What triggered you to make this step and run for municipal office?

Questions posed by the Bowen Island Undercurrent:

  1. What triggered you to make this step and run for municipal office?

My decision to stand for Mayor was not so much triggered as it was a logical step informed by the last decade working at the foundation of our community – volunteer organizations – and on council.

The priorities of council are borne and nurtured by the passion and commitment of volunteers. A commitment demonstrated most recently by the leadership role the Knick Knack Nook has taken, working with the volunteers on the municipal Solid Waste Resource committee (SWRMAC), to fund the search for on-island composting solutions; and the ground-breaking approach our Community Foundation has taken through its ‘Vital Conversations’ to demonstrate the effectiveness of civility and consensus in building community.

Sitting on council and on nine committees over this past term, I have gained a detailed grasp of the complex inter-connectedness of the issues we face and the relationships between council, committees and staff. The 30+ hours a week I have devoted to the job of councillor have given me a solid understanding of how to work within the unique constraints of local government for the best interests of our residents. This work has left me with a great appreciation for the drive and personal sacrifice our volunteers, municipal staff and elected officials make to nurture and strengthen this beautiful island.

  1. What common ground do you share with the other candidates running in this election?
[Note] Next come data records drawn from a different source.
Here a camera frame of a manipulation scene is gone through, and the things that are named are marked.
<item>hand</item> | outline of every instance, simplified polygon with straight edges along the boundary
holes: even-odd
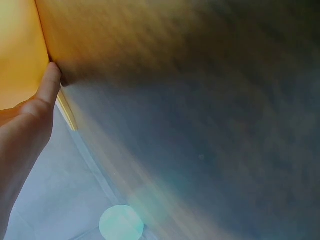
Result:
[[[50,140],[60,78],[59,68],[50,63],[35,96],[0,111],[0,239],[22,186]]]

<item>finger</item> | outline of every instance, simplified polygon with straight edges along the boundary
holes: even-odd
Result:
[[[35,98],[54,107],[60,90],[61,72],[54,62],[50,62]]]

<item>skin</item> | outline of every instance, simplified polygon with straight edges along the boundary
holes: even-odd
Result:
[[[59,68],[51,62],[35,96],[0,111],[0,239],[30,171],[50,140],[60,78]]]

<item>orange wall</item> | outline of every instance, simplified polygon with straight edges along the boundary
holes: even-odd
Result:
[[[0,1],[0,110],[32,97],[49,62],[34,0]]]

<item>light blue floor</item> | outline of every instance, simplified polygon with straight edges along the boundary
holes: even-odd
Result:
[[[103,240],[100,217],[119,204],[126,202],[55,109],[52,138],[15,203],[5,240]],[[146,229],[141,239],[156,238]]]

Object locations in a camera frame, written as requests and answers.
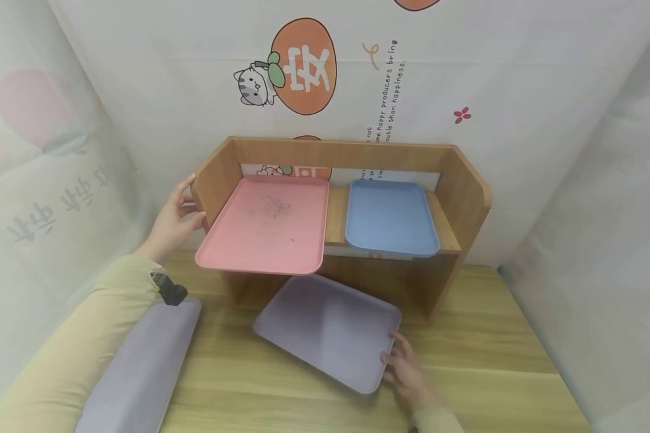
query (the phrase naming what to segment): green leaf illustration
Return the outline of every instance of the green leaf illustration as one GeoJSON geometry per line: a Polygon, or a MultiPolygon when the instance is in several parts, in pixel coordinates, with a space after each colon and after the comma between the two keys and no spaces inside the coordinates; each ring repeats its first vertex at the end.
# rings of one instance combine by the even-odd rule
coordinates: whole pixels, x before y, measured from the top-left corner
{"type": "Polygon", "coordinates": [[[267,63],[279,63],[279,53],[272,51],[269,56],[267,56],[267,63]]]}
{"type": "Polygon", "coordinates": [[[270,67],[267,68],[267,76],[270,77],[270,81],[275,87],[284,87],[286,77],[284,77],[284,71],[281,70],[278,64],[270,63],[270,67]]]}

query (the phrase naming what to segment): cat illustration
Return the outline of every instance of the cat illustration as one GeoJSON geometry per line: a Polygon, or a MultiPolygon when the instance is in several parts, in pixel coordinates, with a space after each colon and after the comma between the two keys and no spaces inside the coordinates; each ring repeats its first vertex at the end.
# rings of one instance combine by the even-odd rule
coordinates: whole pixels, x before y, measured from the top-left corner
{"type": "Polygon", "coordinates": [[[262,166],[261,170],[258,170],[255,174],[259,174],[262,176],[285,176],[287,174],[284,174],[284,169],[281,167],[267,167],[266,165],[262,166]]]}
{"type": "Polygon", "coordinates": [[[251,63],[249,68],[234,73],[241,94],[240,102],[246,105],[274,105],[274,97],[277,94],[270,77],[267,76],[267,67],[267,63],[256,61],[251,63]]]}

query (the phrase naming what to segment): red flower illustration
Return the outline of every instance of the red flower illustration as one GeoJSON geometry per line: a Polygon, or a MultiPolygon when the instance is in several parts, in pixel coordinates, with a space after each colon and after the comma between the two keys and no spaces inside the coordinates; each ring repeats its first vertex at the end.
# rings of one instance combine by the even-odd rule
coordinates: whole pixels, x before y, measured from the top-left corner
{"type": "Polygon", "coordinates": [[[453,113],[456,115],[456,124],[462,122],[463,118],[472,118],[472,115],[468,112],[469,111],[469,106],[466,106],[465,108],[462,109],[462,111],[456,111],[453,113]]]}

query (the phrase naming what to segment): white backdrop
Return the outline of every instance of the white backdrop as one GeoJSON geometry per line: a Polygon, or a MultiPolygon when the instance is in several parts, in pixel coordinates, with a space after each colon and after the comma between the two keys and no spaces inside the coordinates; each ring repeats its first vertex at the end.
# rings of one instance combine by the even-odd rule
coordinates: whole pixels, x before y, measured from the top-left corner
{"type": "Polygon", "coordinates": [[[650,433],[650,46],[501,270],[594,427],[650,433]]]}
{"type": "Polygon", "coordinates": [[[228,135],[375,140],[383,115],[383,139],[457,144],[493,187],[470,257],[490,265],[525,236],[650,40],[650,0],[51,5],[157,201],[228,135]],[[431,6],[400,6],[412,4],[431,6]],[[315,24],[285,27],[303,17],[331,44],[315,24]],[[289,65],[286,48],[304,46],[310,81],[289,73],[303,56],[289,65]],[[275,47],[286,86],[273,105],[243,104],[235,72],[275,47]],[[384,106],[388,75],[400,92],[384,106]]]}
{"type": "Polygon", "coordinates": [[[45,0],[0,0],[0,397],[153,217],[45,0]]]}

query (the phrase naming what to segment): person's left hand
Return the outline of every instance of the person's left hand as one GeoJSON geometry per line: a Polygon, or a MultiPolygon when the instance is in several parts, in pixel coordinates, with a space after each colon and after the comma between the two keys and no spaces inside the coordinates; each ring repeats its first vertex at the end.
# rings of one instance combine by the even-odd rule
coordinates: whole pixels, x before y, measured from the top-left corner
{"type": "Polygon", "coordinates": [[[160,263],[166,256],[182,247],[192,232],[202,228],[205,213],[198,213],[193,197],[184,195],[185,189],[191,186],[194,178],[192,174],[173,188],[169,200],[161,208],[153,224],[150,236],[135,254],[160,263]],[[192,213],[195,213],[192,218],[184,220],[185,216],[192,213]]]}

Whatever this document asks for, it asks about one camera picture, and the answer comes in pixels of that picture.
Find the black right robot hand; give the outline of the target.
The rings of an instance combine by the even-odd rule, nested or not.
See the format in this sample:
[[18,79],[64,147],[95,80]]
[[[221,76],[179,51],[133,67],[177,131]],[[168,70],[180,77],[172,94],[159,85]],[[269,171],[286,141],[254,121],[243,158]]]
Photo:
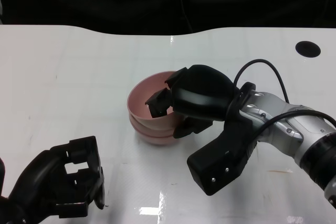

My island neighbours in this election have acted on their love of Bowen and the courage of their convictions to take a bold step into the political arena. It is evident from the list of candidates that our next council will be diverse, enthusiastic and hard-working. As mayor, I will use my experience and knowledge from the last three years to help accelerate the learning curve of the new council, and get us working towards consensus sooner so that we can turn our attention to the priorities of the island.

  1. What are your top three priorities for Bowen?

Social, environmental and economic viability and vitality are inextricably linked one to another. I believe isolating priorities like infrastructure, environment, economy, transportation, health care and diversity of housing inhibits our success. Each has to be addressed as an integral part of a pragmatic approach and a plan for incremental action.

However, there is urgency in several areas. On-island, providing independent and supportive living for seniors becomes more critical every year. And closely tied to this is the expansion of the on-island health care services necessary to give peace of mind to all of us, especially for seniors, those with chronic health issues and families with young children.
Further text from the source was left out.